* WHAT TO WORK ON: Would you give the listing back word for word once its pictures are removed?

* COLLECTED DATA:
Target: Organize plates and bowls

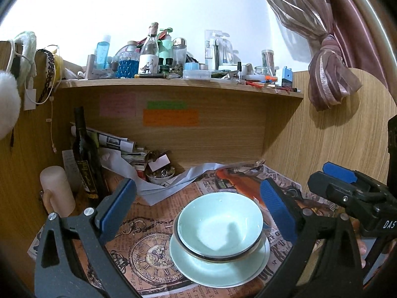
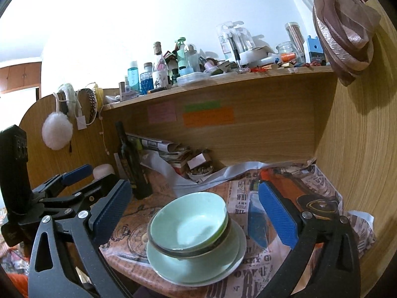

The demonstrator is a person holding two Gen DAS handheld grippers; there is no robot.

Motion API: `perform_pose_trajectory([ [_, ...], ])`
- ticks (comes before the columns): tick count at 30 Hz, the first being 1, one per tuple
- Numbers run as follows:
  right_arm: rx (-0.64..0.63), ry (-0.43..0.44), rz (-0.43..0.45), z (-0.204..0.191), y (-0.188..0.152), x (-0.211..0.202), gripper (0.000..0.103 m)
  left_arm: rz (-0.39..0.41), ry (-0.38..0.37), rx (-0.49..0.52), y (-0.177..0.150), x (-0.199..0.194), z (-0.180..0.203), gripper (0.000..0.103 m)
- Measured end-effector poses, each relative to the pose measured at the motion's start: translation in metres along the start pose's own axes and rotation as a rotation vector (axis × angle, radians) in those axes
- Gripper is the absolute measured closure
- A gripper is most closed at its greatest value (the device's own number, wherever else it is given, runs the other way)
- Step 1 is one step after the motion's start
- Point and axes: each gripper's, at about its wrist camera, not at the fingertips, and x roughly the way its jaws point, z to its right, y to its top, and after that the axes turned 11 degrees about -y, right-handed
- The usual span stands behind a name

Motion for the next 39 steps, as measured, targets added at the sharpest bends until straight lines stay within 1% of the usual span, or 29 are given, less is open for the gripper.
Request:
perform_pose_trajectory([
  [25, -0.002, 0.012, -0.013, -0.0012, -0.0016, 0.0050, 0.000, -0.006, 0.006, -0.003, -0.0016, 0.0029, -0.0004, 0.001],
  [39, -0.001, 0.018, -0.021, -0.0007, -0.0028, 0.0081, 0.000, -0.015, -0.013, 0.005, -0.0043, 0.0087, -0.0034, 0.001],
])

* SOLUTION TO THE EXERCISE:
Target: Organize plates and bowls


The demonstrator is a person holding two Gen DAS handheld grippers; there is no robot.

Motion API: `perform_pose_trajectory([ [_, ...], ])`
- ticks (comes before the columns): tick count at 30 Hz, the first being 1, one per tuple
- Numbers run as follows:
  right_arm: rx (-0.64..0.63), ry (-0.43..0.44), rz (-0.43..0.45), z (-0.204..0.191), y (-0.188..0.152), x (-0.211..0.202), gripper (0.000..0.103 m)
  left_arm: rz (-0.39..0.41), ry (-0.38..0.37), rx (-0.49..0.52), y (-0.177..0.150), x (-0.199..0.194), z (-0.180..0.203), gripper (0.000..0.103 m)
- Measured end-effector poses, each relative to the pose measured at the motion's start: translation in metres along the start pose's own axes and rotation as a rotation vector (axis × angle, radians) in those axes
- Gripper is the absolute measured closure
- A gripper is most closed at its greatest value (the device's own number, wherever else it is given, runs the other way)
- Step 1 is one step after the motion's start
- Point and axes: each gripper's, at about its wrist camera, not at the fingertips, and x roughly the way its jaws point, z to its right, y to its top, and after that the axes turned 11 degrees about -y, right-handed
- The usual span stands behind a name

Motion for the next 39 steps, as measured, targets added at the sharpest bends until straight lines stay within 1% of the usual span, or 29 are given, less is open for the gripper.
Request:
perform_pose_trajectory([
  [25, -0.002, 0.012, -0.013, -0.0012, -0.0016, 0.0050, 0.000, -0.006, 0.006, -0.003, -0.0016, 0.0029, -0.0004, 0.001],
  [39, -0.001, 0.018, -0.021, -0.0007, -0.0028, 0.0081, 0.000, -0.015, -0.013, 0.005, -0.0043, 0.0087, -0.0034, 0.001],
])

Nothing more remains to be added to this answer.